• _WORK INSTRUCTION_
Copy out each line in the listing below where the word "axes" appears.

-*-

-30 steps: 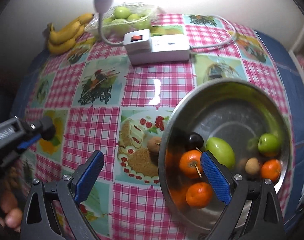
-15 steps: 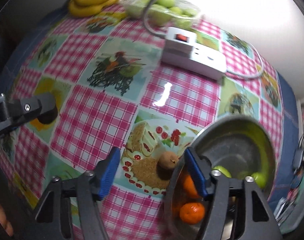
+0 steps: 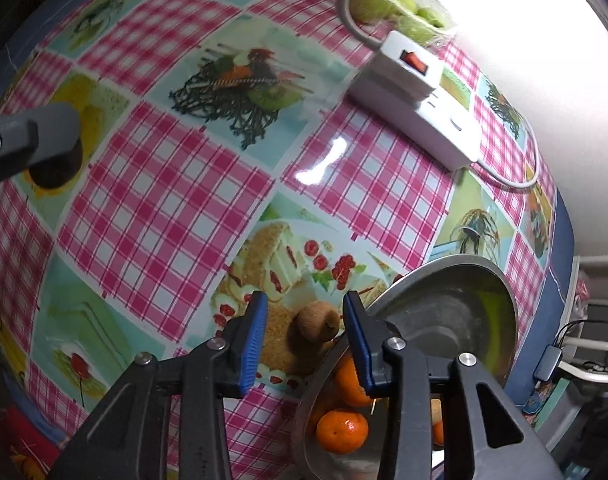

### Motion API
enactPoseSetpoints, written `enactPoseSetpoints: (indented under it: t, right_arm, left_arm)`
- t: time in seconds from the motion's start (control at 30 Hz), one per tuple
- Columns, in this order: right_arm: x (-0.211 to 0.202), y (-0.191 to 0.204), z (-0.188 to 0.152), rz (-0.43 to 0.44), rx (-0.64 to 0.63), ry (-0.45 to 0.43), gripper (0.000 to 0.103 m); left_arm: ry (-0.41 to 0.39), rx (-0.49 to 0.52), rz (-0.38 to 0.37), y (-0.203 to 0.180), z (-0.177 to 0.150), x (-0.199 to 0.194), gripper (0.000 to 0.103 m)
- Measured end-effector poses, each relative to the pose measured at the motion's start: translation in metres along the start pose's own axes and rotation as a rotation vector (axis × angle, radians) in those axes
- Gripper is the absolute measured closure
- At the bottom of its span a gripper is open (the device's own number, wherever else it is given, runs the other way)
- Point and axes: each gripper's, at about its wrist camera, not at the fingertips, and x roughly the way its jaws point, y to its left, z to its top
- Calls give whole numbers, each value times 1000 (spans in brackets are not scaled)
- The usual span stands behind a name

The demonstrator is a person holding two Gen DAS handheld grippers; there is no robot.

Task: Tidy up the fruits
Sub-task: 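Grasp the round brown fruit with the right gripper while the left holds the plum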

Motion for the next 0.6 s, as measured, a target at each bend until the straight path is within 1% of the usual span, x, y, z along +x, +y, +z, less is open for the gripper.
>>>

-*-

• _RESULT OF THE EXERCISE_
- Measured end-effector poses, each relative to the pose measured at the motion's start: translation in metres along the start pose's own axes and rotation as a rotation vector (axis × angle, radians) in those axes
- Point and axes: each gripper's, at about its wrist camera, not at the fingertips, and x roughly the way its jaws point, y to its left, z to its top

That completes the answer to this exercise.